ただの十二歳の男の子が、そこまでして見せる。
それは、よくあること、なのだろうか。
「どうしたの、美奈ちゃん」
コウキが言った。
「何でもない。考えごと」
「いっそ、土日に洋子ちゃんと華ちゃんも誘って遊びに行くとかどう?」
「え」
「二人が一緒に遊ぶ回数が増えれば、仲良くなるだろ。土日ならクラブもないし。あ、でもそうなると、中村さんも来るよな。そしたら、俺は行けないか」
コウキと智美は、仲が悪かった。
確か、前の時間軸では、中学三年生の頃には仲直りをしていたはずだ。しかし、今はまだ、コウキが里保をいじめていたことの影響が続いていて、ぎくしゃくとしている。
里保には謝罪を済ませ、関係は改善しだしている、とコウキは言っていたが、智美とは、相変わらずらしい。
智美からは、コウキとの関係について聞かされたことはなかった。あまり、触れたくない話題なのかもしれない。
「コウキ君、なんで智ちゃんとは仲直りしないの?」
美奈の問いかけに、コウキが身体を固くした。
「なんで、って」
「里保ちゃんや喜美子ちゃんみたいに、話しかけていけば?」
「いや、まあ、うん」
「別に、智ちゃんをいじめていたわけじゃないんだし」
「そうなんだけど」
仲が悪くなったのは、五年生の時だという。
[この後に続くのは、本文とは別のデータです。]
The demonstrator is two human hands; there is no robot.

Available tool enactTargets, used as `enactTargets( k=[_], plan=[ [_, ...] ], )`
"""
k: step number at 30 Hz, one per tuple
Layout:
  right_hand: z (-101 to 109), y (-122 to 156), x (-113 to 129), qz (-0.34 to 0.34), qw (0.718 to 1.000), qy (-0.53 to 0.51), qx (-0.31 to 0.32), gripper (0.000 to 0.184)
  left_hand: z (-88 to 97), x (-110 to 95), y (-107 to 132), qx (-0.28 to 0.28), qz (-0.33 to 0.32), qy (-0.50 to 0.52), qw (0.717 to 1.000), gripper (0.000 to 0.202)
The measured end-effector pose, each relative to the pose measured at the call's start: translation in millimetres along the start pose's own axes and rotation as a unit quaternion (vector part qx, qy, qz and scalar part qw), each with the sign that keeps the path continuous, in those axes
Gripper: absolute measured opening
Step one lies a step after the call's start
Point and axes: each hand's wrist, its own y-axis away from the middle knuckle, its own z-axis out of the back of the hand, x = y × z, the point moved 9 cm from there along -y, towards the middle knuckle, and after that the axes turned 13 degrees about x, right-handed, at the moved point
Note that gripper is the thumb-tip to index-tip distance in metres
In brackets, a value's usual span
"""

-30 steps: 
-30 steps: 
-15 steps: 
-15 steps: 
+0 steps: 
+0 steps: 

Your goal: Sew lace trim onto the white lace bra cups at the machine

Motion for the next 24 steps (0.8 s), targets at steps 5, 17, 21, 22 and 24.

それまでは、二人で遊ぶこともあったくらい仲が良かったそうだ。
幼馴染とか家が近所というわけでもないのに、親密だった。なのに、今は互いを避けている。
二人の関係性が、美奈には、良く分からなかった。
「怖いの?」
コウキが、目を見開いた。
「智ちゃんと向き合うのが、怖いの?」
「……なんで?」
「いじめていた里保ちゃんや喜美子ちゃんには、ちゃんと向き合えてる。なのに、そうじゃない智ちゃんのことは、避けてるから」
「別に、避けてないよ」
「そうかな。なら、話せば良いのに」
「……もういいよ」
言って、コウキが立ち上がる。
「その話は、またにしよう。洋子ちゃんのことは、別の方法を考えておく」
それで、話は終わった。
また、やってしまった。直接的に言いすぎるのは、美奈の悪い癖だった。人間関係の厄介事を振り払い続けているうちに、いつの間にか身についたのだ。今まで、これで何度も失敗してきたのに、まだ身体に染みついている。
出来ることなら、コウキと智美には仲直りしてもらいたいが、美奈が間に入って、何とかできるのだろうか。ほとんど人と関わらないで生きてきた人生だったから、周りより長く生きているとはいえ、役に立つ知識はない。
上手くやらないと、余計に関係を悪化させることにもなりかねない。
焦らずに、動くしかないだろう。